Teleborgs Castle (Sweden)
Smaland See list of castles in Svezia
The name comes from the one of the larger villages south of Växjö called Telestad. Its farms were laid in the 1840s under the large farm Tuvan by the landowner J. Aspelin.
Tuvan had been built in 1819 by a tanner Björklund in Växjö. Esaias Tegnér lived in the then main building in the years 1825–1827, before he moved into Växjö bishop's manor. After the farm changed owners several times, it was bought by Count Gustav Fredrik Bonde af Björnö (1842–1909), who through the architectural firm Lindvall & Boklund [2] had the castle built, inspired by the Rhineland's knights' castles, as a somewhat delayed wedding gift to his second wife Anna Koskull ( 1868–1917), for which he had been the guardian. The castle was completed in 1900, and was then part of a two-tier fideicommission
Fredrik Bonde died as early as 1909 and his wife eight years later.
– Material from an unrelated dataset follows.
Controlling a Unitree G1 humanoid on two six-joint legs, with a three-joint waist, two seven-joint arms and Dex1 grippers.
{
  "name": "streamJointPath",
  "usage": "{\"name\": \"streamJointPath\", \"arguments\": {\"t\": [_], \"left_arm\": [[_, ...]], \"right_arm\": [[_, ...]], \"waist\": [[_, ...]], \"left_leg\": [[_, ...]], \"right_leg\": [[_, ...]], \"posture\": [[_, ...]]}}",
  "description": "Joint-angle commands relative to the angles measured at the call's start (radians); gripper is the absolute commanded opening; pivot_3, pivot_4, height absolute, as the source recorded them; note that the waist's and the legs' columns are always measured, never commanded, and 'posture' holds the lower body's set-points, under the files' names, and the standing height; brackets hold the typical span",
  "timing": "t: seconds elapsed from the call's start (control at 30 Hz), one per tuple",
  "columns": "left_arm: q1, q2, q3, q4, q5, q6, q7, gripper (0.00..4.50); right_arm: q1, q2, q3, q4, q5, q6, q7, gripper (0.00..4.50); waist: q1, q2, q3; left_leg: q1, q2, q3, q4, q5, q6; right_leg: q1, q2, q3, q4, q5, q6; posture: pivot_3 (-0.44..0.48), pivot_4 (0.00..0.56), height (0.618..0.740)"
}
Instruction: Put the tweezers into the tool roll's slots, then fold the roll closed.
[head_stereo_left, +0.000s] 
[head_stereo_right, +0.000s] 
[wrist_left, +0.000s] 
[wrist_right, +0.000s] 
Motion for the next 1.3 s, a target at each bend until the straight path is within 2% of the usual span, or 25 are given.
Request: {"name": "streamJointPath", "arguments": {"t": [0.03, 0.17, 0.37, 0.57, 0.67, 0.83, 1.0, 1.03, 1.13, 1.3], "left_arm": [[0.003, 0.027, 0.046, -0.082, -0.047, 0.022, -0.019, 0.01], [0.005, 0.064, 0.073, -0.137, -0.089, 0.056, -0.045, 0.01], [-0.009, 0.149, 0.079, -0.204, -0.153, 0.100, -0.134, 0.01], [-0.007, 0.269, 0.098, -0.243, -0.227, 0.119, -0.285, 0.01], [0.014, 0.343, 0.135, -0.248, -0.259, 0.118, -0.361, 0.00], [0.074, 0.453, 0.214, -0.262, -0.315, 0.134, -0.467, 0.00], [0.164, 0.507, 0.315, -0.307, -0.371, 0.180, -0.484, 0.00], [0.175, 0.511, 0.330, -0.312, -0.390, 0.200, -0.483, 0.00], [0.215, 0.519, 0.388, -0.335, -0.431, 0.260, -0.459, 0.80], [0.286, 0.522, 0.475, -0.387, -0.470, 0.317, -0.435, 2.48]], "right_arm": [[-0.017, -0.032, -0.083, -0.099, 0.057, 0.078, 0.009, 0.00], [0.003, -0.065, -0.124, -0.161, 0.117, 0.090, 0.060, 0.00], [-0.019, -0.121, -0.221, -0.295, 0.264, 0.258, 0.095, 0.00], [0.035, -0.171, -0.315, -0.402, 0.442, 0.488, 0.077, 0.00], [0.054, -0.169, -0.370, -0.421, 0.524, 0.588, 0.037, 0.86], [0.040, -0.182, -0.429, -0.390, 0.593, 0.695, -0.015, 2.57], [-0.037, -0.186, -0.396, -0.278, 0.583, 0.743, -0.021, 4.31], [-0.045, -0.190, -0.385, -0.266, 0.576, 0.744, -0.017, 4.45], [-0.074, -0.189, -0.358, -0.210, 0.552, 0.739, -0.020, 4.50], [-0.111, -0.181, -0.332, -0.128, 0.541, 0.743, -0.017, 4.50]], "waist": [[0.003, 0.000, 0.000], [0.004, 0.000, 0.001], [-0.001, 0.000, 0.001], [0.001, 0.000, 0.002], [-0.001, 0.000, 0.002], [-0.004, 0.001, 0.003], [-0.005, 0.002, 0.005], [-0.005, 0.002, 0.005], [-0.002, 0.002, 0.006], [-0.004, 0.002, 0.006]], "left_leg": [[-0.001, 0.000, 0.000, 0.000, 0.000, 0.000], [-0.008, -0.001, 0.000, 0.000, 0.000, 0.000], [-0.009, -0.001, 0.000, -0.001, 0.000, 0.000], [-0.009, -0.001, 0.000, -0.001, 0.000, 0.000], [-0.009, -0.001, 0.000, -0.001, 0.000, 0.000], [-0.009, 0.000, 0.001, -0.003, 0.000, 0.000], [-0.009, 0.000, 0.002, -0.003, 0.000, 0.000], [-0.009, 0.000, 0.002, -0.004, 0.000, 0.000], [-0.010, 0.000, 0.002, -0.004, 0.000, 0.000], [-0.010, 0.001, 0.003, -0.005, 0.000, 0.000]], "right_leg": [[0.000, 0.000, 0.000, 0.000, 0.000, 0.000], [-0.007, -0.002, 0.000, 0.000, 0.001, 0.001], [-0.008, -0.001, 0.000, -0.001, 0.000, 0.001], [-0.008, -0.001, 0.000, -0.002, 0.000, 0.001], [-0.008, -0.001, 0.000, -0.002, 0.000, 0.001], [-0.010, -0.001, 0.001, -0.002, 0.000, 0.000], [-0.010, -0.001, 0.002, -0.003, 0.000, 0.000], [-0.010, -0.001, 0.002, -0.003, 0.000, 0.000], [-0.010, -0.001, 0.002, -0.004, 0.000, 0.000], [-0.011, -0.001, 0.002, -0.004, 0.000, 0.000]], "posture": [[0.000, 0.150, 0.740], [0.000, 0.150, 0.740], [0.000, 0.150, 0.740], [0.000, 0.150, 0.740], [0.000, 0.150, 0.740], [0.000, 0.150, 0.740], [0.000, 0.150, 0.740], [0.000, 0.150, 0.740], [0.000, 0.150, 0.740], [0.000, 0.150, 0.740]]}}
Teleborg then went to the count's nephew, the chamberlain, Count Christer Bonde af Björnö (1869–1956), born on Trolleholm, who ran the castle as a girls' pension and boarding house for a few years. In 1931, Christer Bonde moved in himself and at the same time built a castle park. His son, the embassy councilor in Rome, Count Fredrik Bonde (1902–1981) inherited the castle in 1956, but sold it in 1964 to the city of Växjö for a sum of SEK 3.7 million. This also disbanded the fideicommission. Today the castle is owned by Videum AB and leased by Runosson & Co.